Working memory (WM) allows information to be stored and manipulated over short time scales. Performance on WM tasks is thought to be supported by the frontoparietal system (FPS), the default mode system (DMS), and interactions between them. Yet little is known about how these systems and their interactions relate to individual differences in WM performance. We address this gap in knowledge using functional MRI data acquired during the performance of a 2-back WM task, as well as diffusion tensor imaging data collected in the same individuals. We show that the strength of functional interactions between the FPS and DMS during task engagement is inversely correlated with WM performance, and that this strength is modulated by the activation of FPS regions but not DMS regions. Next, we use a clustering algorithm to identify two distinct subnetworks of the FPS, and find that these subnetworks display distinguishable patterns of gene expression. Activity in one subnetwork is positively associated with the strength of FPS-DMS functional interactions, while activity in the second subnetwork is negatively associated. Further, the pattern of structural linkages of these subnetworks explains their differential capacity to influence the strength of FPS-DMS functional interactions.
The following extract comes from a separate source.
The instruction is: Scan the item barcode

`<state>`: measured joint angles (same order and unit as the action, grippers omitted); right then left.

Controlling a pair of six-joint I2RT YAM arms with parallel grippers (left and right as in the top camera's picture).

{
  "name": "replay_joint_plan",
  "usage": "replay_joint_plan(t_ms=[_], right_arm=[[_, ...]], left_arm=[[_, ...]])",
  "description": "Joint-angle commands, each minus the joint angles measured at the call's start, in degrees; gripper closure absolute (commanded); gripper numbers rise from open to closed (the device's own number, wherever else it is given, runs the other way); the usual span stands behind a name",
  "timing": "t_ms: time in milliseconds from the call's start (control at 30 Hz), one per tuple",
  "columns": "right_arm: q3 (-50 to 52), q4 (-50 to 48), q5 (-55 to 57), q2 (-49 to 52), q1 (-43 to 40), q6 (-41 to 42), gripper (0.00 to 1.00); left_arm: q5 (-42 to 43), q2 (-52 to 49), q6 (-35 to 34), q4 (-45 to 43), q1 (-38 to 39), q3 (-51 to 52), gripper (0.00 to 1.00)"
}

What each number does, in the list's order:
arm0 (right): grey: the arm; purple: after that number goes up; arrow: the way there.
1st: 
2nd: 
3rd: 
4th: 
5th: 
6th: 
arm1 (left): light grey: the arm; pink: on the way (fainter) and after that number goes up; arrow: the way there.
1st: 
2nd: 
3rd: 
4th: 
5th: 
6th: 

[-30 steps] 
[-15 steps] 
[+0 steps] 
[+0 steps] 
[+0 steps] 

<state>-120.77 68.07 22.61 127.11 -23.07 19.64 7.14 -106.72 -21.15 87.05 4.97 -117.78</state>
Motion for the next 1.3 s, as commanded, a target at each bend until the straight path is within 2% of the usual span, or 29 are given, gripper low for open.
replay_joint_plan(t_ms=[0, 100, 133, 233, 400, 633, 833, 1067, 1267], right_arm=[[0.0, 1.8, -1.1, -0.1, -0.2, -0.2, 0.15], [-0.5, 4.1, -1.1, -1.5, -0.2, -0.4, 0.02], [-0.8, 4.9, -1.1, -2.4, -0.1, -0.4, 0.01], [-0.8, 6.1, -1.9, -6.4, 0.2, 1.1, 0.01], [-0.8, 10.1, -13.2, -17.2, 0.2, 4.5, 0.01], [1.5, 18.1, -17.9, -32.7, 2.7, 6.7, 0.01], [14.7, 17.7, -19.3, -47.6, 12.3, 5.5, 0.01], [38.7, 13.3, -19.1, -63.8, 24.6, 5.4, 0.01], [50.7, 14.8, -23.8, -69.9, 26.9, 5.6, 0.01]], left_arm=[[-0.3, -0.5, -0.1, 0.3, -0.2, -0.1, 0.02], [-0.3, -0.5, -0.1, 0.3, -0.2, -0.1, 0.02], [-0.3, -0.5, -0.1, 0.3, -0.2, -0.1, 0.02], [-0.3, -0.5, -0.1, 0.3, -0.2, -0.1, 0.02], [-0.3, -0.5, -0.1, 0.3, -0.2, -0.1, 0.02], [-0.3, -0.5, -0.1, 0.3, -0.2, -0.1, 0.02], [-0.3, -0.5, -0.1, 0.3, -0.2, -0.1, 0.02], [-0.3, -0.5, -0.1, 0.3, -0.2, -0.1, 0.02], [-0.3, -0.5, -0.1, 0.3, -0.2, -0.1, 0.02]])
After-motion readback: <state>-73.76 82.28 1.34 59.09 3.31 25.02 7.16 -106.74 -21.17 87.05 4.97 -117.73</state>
To determine whether these observations could provide a mechanistic account of large-scale neural underpinnings of WM, we build a computational model of the system composed of coupled oscillators. Modulating the amplitude of the subnetworks in the model causes the expected change in the strength of FPS-DMS functional interactions, thereby offering support for a mechanism in which subnetwork activity tunes functional interactions. Broadly, our study presents a holistic account of how regional activity, functional interactions, and structural linkages together support individual differences in WM in humans.